Я оглянулся. Потом снова посмотрел на фотографию:

— Это вы?

— Это был я, — с горечью отозвался человечек, похожий на старичка. — Пятнадцать лет тому назад! В Мюнхене! В театре «Каммершпиле»! В газетах меня называли лучшим принцем Гомбургским за последние десять лет. Мне пророчили блестящее будущее. Будущее! Да только не тут-то было! Будущее! — Немного дернувшись, он поклонился. — Позвольте представиться: Грегор Хаас, актер «Каммершпиле» в отставке.

Я пробормотал свое имя. Хаас не отрывал глаз от своей фотографии, утратившей сходство с оригиналом.

— Принц Гомбургский! Разве можно меня узнать? Конечно нет! Тогда у меня еще не было морщин, зато все волосы были на месте! Я только был должен следить за весом. Я питал слабость к мучному! Яблочный штрудель со взбитыми сливками! А сегодня… — Человечек распахнул свой мешковатый пиджак. Под ним обнаружился впалый живот. — Что она все никак не сожжет эти старые фотографии! Нет, они ей почему-то дороги. Мы, мол, для нее как родные дети. «Клуб Джесси» — так нас здесь называют. Знаете об этом?

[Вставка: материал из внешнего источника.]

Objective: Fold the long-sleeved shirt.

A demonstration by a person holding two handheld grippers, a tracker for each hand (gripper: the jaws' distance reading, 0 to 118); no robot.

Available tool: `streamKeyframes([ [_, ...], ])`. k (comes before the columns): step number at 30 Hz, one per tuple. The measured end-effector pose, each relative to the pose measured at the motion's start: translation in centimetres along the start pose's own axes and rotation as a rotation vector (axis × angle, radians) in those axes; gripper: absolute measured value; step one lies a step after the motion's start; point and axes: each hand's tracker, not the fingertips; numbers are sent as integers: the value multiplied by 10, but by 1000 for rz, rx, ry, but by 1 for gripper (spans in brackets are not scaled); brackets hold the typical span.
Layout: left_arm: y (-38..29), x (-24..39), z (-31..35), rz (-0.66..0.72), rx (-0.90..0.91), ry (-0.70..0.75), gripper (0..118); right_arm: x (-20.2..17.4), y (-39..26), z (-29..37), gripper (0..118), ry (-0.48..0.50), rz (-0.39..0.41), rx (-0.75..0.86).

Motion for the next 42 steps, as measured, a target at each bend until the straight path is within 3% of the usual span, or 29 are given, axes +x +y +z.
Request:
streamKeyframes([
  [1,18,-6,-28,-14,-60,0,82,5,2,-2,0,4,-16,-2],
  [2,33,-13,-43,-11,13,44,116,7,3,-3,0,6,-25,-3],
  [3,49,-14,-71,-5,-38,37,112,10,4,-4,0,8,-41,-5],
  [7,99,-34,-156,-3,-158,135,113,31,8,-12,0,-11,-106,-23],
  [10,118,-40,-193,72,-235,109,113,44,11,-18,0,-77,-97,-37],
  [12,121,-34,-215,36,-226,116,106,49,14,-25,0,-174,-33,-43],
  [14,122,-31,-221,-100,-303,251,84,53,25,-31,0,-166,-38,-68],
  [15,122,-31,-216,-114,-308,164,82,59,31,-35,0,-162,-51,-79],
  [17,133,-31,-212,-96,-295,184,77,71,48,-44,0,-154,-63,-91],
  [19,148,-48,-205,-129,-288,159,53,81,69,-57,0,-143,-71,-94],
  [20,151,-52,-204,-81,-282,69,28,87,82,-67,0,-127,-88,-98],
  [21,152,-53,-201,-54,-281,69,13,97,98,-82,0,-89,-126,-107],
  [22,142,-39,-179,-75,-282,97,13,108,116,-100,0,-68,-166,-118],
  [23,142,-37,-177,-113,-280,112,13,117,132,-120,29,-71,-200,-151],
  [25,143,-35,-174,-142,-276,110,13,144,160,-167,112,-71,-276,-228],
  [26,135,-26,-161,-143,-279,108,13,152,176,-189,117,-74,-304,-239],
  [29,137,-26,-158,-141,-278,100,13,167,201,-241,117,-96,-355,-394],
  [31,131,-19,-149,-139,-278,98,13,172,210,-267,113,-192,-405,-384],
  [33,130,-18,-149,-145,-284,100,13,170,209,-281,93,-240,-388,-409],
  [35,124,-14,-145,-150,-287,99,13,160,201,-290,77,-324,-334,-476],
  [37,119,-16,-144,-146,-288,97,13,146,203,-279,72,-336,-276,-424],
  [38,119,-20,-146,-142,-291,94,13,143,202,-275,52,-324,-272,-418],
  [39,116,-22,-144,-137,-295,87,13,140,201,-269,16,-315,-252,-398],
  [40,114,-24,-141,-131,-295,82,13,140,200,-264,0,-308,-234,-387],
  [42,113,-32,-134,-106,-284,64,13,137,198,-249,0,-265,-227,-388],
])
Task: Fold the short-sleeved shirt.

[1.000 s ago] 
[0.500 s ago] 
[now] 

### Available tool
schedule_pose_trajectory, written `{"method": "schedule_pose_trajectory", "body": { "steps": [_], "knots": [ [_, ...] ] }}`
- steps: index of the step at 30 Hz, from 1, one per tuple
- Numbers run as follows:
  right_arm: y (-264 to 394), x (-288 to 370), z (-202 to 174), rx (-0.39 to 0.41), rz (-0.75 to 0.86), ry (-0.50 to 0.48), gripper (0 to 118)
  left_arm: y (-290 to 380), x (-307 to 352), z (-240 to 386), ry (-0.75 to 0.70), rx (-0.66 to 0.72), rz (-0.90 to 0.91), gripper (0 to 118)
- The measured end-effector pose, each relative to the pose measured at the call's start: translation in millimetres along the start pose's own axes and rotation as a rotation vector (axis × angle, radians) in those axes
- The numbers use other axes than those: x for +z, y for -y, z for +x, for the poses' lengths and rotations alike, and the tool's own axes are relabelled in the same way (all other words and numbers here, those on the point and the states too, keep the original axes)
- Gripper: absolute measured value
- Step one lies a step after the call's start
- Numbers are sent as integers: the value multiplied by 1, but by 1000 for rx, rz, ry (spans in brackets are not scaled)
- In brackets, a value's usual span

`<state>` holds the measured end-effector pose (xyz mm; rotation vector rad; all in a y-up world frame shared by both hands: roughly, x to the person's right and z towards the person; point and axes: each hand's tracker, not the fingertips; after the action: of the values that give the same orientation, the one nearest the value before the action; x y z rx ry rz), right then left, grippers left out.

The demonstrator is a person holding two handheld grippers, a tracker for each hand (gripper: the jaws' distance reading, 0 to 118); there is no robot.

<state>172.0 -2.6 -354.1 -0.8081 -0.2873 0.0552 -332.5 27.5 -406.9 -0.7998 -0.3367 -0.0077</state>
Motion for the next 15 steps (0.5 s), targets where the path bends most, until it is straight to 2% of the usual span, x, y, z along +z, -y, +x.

Я кивнул. Так называли подопечных Джесси уже во Франции.

— Вы тоже в нем состоите?

— Время от времени. Кто же в нем не состоит?

— Она устроила меня на работу. Переводчиком на фирме, которая ведет большую переписку со Швейцарией. — Хаас обеспокоенно оглянулся. — Не знаю, сколько я там еще продержусь. Эти швейцарские фирмы сами теперь нанимают переводчиков на английский — чем дальше, тем больше; а я, как видно, скоро окажусь не у дел. — Он посмотрел на меня снизу вверх. — Только об одном страхе забудешь, а тут уж и новый подоспел. У вас тоже так?

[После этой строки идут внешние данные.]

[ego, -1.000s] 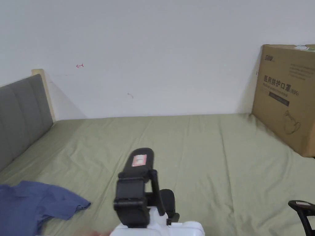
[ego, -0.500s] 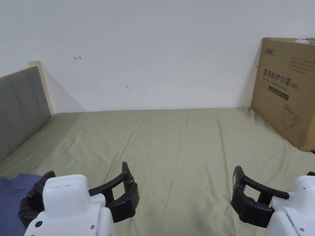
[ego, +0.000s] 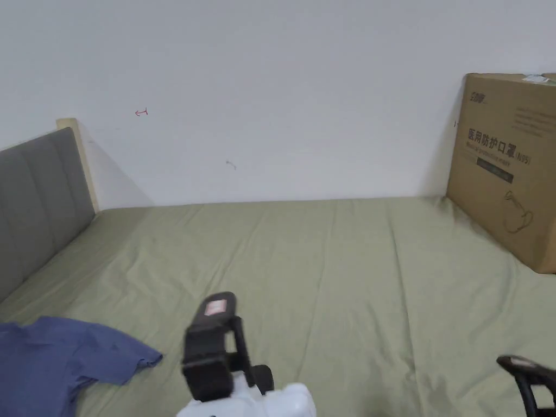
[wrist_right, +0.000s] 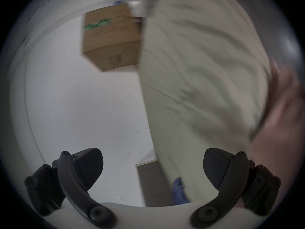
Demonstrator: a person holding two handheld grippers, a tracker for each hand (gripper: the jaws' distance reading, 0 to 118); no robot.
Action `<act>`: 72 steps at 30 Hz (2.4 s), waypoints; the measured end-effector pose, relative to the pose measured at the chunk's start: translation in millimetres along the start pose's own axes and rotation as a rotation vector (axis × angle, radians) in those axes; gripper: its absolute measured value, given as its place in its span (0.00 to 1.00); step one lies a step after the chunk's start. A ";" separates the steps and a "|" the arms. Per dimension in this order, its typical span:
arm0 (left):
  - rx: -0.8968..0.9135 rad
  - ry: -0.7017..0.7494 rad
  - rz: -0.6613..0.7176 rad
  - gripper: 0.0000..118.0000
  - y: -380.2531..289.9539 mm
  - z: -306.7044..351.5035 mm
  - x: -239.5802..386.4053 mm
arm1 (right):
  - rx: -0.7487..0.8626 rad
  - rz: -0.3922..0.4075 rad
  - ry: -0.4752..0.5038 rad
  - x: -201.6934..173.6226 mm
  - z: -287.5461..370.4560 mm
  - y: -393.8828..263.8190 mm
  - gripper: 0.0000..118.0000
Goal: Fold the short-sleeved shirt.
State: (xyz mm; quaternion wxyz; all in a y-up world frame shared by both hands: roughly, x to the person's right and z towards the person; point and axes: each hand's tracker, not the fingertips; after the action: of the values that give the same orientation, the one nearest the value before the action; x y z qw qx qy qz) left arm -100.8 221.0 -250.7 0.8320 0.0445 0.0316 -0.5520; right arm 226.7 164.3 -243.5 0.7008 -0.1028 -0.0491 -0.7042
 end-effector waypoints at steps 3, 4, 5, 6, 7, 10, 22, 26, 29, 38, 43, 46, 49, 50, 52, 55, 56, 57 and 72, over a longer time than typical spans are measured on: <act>-0.057 -0.056 0.490 1.00 -6.8 -8.2 -42.3 | 0.078 0.505 0.106 -67.2 10.2 -17.6 1.00; -0.079 -0.074 0.697 1.00 -12.9 -11.4 -56.6 | 0.117 0.724 0.130 -86.5 14.5 -26.7 1.00; -0.074 -0.072 0.913 1.00 -21.7 -12.6 -68.1 | 0.177 0.979 0.125 -101.5 18.6 -41.3 1.00; -0.053 -0.063 1.132 1.00 -32.9 -13.1 -77.7 | 0.282 1.247 0.092 -107.7 20.6 -61.9 1.00; -0.048 -0.066 1.382 1.00 -46.8 -11.6 -83.5 | 0.384 1.465 0.048 -108.0 20.8 -78.7 1.00; -0.094 0.009 1.574 1.00 -72.5 -6.6 -91.5 | 0.502 1.728 0.041 -94.0 19.5 -105.6 1.00; 0.006 0.035 1.076 1.00 -36.0 5.7 -78.3 | 0.284 1.480 0.089 -79.5 22.9 -92.9 1.00; 0.010 -0.004 1.106 1.00 -33.8 5.6 -80.1 | 0.302 1.520 0.063 -81.9 23.9 -98.7 1.00; 0.013 -0.050 1.125 1.00 -33.2 4.2 -82.3 | 0.311 1.540 0.061 -83.4 24.8 -101.0 1.00; -0.006 -0.062 1.127 1.00 -28.0 3.4 -84.0 | 0.349 1.540 0.052 -89.8 30.5 -100.3 1.00; -0.006 -0.050 1.134 1.00 -27.1 4.1 -86.3 | 0.395 1.577 0.073 -92.8 34.7 -105.6 1.00; -0.004 -0.050 1.134 1.00 -26.2 4.1 -86.9 | 0.400 1.583 0.083 -94.1 35.1 -107.8 1.00; -0.002 -0.049 1.128 1.00 -24.7 4.8 -86.5 | 0.393 1.575 0.097 -94.1 34.5 -108.5 1.00; -0.002 -0.046 1.127 1.00 -24.1 5.4 -86.0 | 0.393 1.568 0.101 -93.7 34.8 -108.4 1.00; 0.003 -0.040 1.125 1.00 -23.4 7.3 -85.3 | 0.394 1.552 0.100 -93.3 36.0 -108.0 1.00; 0.006 -0.039 1.127 1.00 -22.8 9.2 -84.9 | 0.392 1.538 0.094 -92.9 37.2 -106.6 1.00; 0.006 -0.039 1.127 1.00 -22.6 9.5 -84.8 | 0.390 1.537 0.093 -92.7 37.2 -106.1 1.00; 0.005 -0.039 1.126 1.00 -22.3 9.7 -84.6 | 0.389 1.537 0.094 -92.5 37.0 -105.8 1.00; -0.001 -0.031 1.091 0.98 -19.4 11.9 -82.5 | 0.387 1.560 0.067 -92.3 38.9 -104.2 1.00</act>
State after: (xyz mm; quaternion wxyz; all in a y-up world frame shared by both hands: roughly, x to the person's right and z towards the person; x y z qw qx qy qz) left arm -150.7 287.7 -231.2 0.9981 0.0460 -0.0082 -0.0406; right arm 125.4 264.1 -217.5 0.9973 0.0367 -0.0634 0.0064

— Примерно так же. Но к этому привыкаешь.

— Кто-то привыкает, а кто-то нет, — оборвал меня Хаас. — И однажды ночью этот кто-то залезет в петлю.

Он как-то странно взмахнул руками и снова поклонился.

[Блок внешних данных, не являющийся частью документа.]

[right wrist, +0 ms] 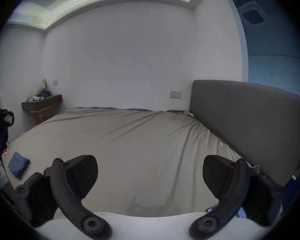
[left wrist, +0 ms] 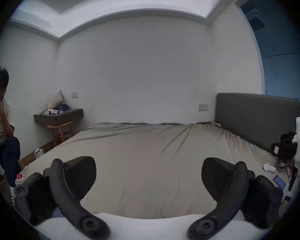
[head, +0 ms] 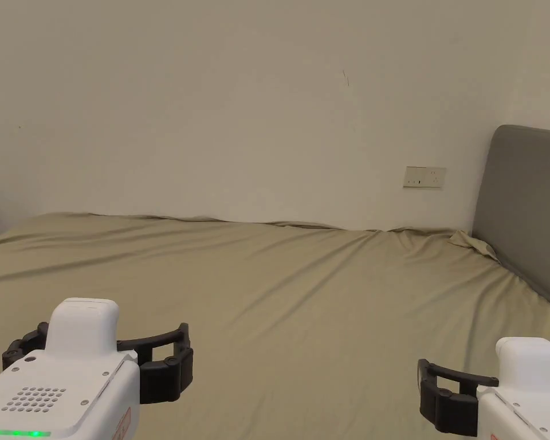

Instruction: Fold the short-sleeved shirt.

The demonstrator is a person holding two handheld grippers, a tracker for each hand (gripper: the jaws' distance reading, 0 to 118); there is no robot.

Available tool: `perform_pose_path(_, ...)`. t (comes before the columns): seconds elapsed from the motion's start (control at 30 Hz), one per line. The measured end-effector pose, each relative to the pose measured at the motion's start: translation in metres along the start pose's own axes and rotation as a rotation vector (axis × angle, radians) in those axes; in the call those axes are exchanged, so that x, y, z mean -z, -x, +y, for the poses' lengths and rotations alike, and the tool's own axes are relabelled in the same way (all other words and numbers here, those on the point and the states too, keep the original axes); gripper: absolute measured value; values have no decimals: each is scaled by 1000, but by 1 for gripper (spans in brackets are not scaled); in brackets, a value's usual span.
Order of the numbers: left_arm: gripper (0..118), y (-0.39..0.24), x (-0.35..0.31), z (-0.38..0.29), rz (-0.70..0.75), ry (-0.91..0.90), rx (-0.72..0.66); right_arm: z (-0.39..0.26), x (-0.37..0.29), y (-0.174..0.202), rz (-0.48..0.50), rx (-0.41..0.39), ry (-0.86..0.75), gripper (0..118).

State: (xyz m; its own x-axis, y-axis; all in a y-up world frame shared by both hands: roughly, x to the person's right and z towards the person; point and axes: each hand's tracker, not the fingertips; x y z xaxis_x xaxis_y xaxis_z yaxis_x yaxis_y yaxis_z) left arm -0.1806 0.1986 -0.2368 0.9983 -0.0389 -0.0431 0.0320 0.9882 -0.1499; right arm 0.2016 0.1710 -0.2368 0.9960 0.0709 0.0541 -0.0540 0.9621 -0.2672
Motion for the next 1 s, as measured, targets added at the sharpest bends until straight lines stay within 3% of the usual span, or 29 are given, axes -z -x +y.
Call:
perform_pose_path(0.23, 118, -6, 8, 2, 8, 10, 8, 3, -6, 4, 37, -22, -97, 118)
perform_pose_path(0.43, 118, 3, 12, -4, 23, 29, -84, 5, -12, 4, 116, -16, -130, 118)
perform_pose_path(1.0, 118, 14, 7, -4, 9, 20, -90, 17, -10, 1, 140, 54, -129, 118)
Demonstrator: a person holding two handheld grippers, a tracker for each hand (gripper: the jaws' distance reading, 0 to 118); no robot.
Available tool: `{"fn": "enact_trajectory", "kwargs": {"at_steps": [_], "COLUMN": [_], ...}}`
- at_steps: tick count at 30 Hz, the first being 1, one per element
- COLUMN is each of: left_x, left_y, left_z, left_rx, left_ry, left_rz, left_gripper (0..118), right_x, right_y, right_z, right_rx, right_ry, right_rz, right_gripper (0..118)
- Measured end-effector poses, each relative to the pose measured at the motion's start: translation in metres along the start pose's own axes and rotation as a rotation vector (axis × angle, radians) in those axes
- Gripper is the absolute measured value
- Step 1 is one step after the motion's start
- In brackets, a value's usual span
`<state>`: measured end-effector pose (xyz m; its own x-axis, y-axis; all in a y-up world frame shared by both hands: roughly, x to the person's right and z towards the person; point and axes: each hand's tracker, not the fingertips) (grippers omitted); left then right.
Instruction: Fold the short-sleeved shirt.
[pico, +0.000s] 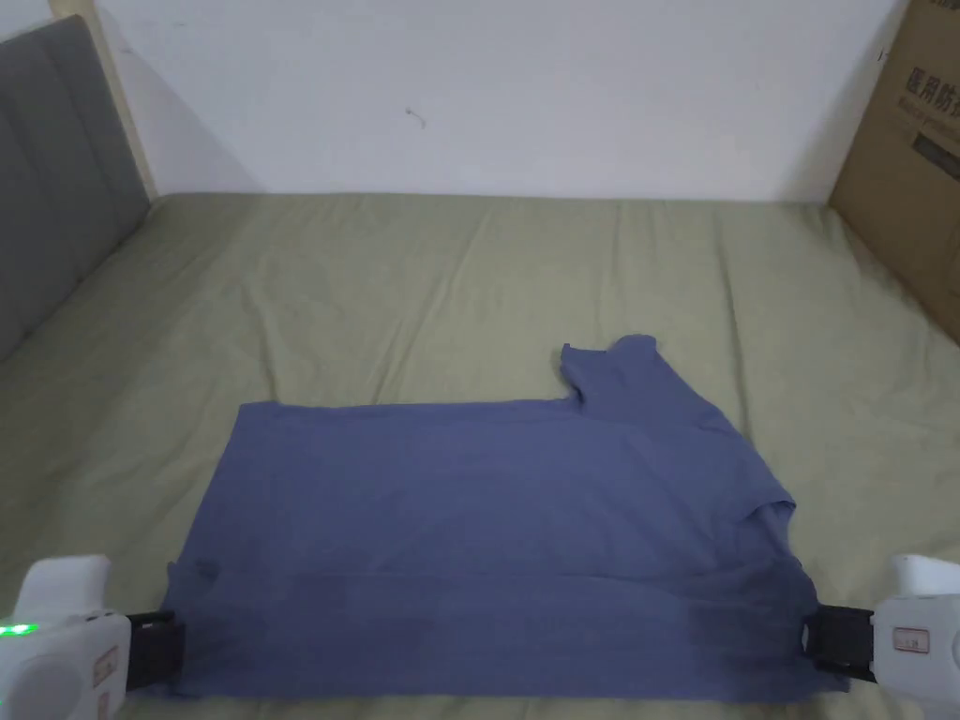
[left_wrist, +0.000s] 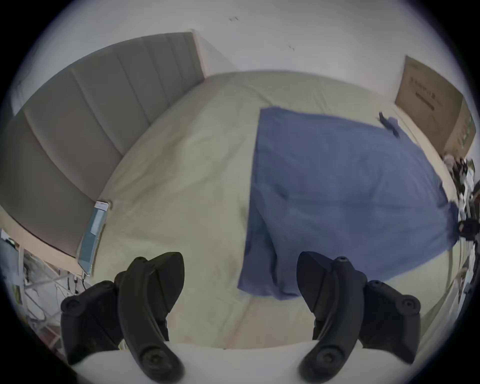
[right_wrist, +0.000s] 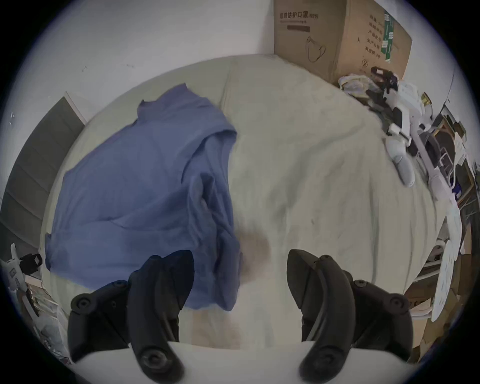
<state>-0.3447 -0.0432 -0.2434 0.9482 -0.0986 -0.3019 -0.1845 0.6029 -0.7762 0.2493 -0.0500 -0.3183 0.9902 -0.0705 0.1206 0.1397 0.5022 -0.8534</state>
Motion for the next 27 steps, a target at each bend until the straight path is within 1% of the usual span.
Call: {"fn": "enact_trajectory", "kwargs": {"at_steps": [2,4,5,6,7,8,9,10,11,12,13,14,15,17,19,23,24,25,26,27], "left_x": [-0.001,0.001,0.005,0.009,0.014,0.019,0.025,0.033,0.041,0.045,0.049,0.052,0.055,0.061,0.064,0.070,0.072,0.074,0.076,0.078], "left_y": [0.014,0.029,0.037,0.044,0.050,0.054,0.058,0.059,0.063,0.062,0.061,0.060,0.060,0.061,0.062,0.080,0.086,0.090,0.097,0.101], "left_z": [0.012,0.022,0.024,0.025,0.026,0.024,0.021,0.014,0.008,-0.003,-0.012,-0.020,-0.029,-0.039,-0.046,-0.056,-0.057,-0.058,-0.061,-0.062], "left_rx": [0.032,0.054,0.049,0.047,0.060,0.074,0.079,0.066,0.062,0.033,0.027,-0.009,-0.042,-0.037,-0.054,-0.045,-0.041,-0.030,-0.020,-0.013], "left_ry": [-0.042,-0.101,-0.137,-0.172,-0.199,-0.208,-0.220,-0.202,-0.195,-0.203,-0.205,-0.219,-0.231,-0.227,-0.226,-0.220,-0.219,-0.220,-0.222,-0.217], "left_rz": [0.027,0.031,0.036,0.034,0.027,0.020,0.009,-0.002,-0.010,-0.041,-0.029,-0.015,-0.015,-0.023,-0.051,-0.065,-0.061,-0.062,-0.065,-0.067], "left_gripper": [94,93,91,80,50,27,13,11,6,0,0,0,0,0,0,0,0,0,0,0], "right_x": [-0.005,-0.012,-0.016,-0.021,-0.029,-0.037,-0.044,-0.053,-0.060,-0.063,-0.064,-0.069,-0.072,-0.076,-0.078,-0.082,-0.084,-0.085,-0.088,-0.090], "right_y": [0.012,0.026,0.034,0.041,0.048,0.053,0.057,0.061,0.064,0.066,0.069,0.074,0.077,0.085,0.100,0.145,0.158,0.172,0.188,0.201], "right_z": [0.010,0.019,0.020,0.022,0.022,0.021,0.017,0.011,0.005,-0.004,-0.015,-0.025,-0.031,-0.046,-0.058,-0.081,-0.086,-0.093,-0.101,-0.108], "right_rx": [0.043,0.088,0.099,0.096,0.107,0.116,0.122,0.122,0.106,0.090,0.038,0.008,0.013,0.009,0.005,0.026,0.045,0.045,0.034,0.035], "right_ry": [0.013,0.077,0.105,0.117,0.125,0.125,0.102,0.079,0.078,0.091,0.117,0.128,0.126,0.116,0.122,0.113,0.114,0.113,0.110,0.107], "right_rz": [0.002,-0.012,-0.010,0.005,0.029,0.072,0.114,0.145,0.171,0.164,0.173,0.161,0.163,0.174,0.165,0.163,0.172,0.180,0.198,0.206], "right_gripper": [81,81,81,79,74,62,44,16,8,5,1,1,1,1,1,1,8,8,13,30]}}
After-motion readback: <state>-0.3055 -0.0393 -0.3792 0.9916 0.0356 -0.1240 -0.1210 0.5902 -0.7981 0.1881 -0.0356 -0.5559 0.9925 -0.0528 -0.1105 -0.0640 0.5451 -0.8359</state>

— До свидания! — сказал он.

Только сейчас я осознал, что мы говорили по-немецки. Вокруг меня по-немецки говорили почти все. Я вспомнил, что уже во Франкфурте Джесси придавала этому большое значение. Когда эмигранты говорили между собой не на родном языке, ей это казалось не просто смешным, а чуть ли не предательством. Она была откровенным приверженцем той школы эмигрантов, которая считала нацистов кем-то вроде марсиан, безжалостно захвативших наше беззащитное отечество, — в противоположность другой школе, утверждавшей, что в каждом немце скрывается нацист. Существовала и третья школа, которая шла еще дальше и заявляла, что нацист прячется в каждом человеке, даже если это состояние нередко называют другим именем. У данной школы было два направления: философствующее и воинствующее. К воинствующему принадлежал Роберт Хирш.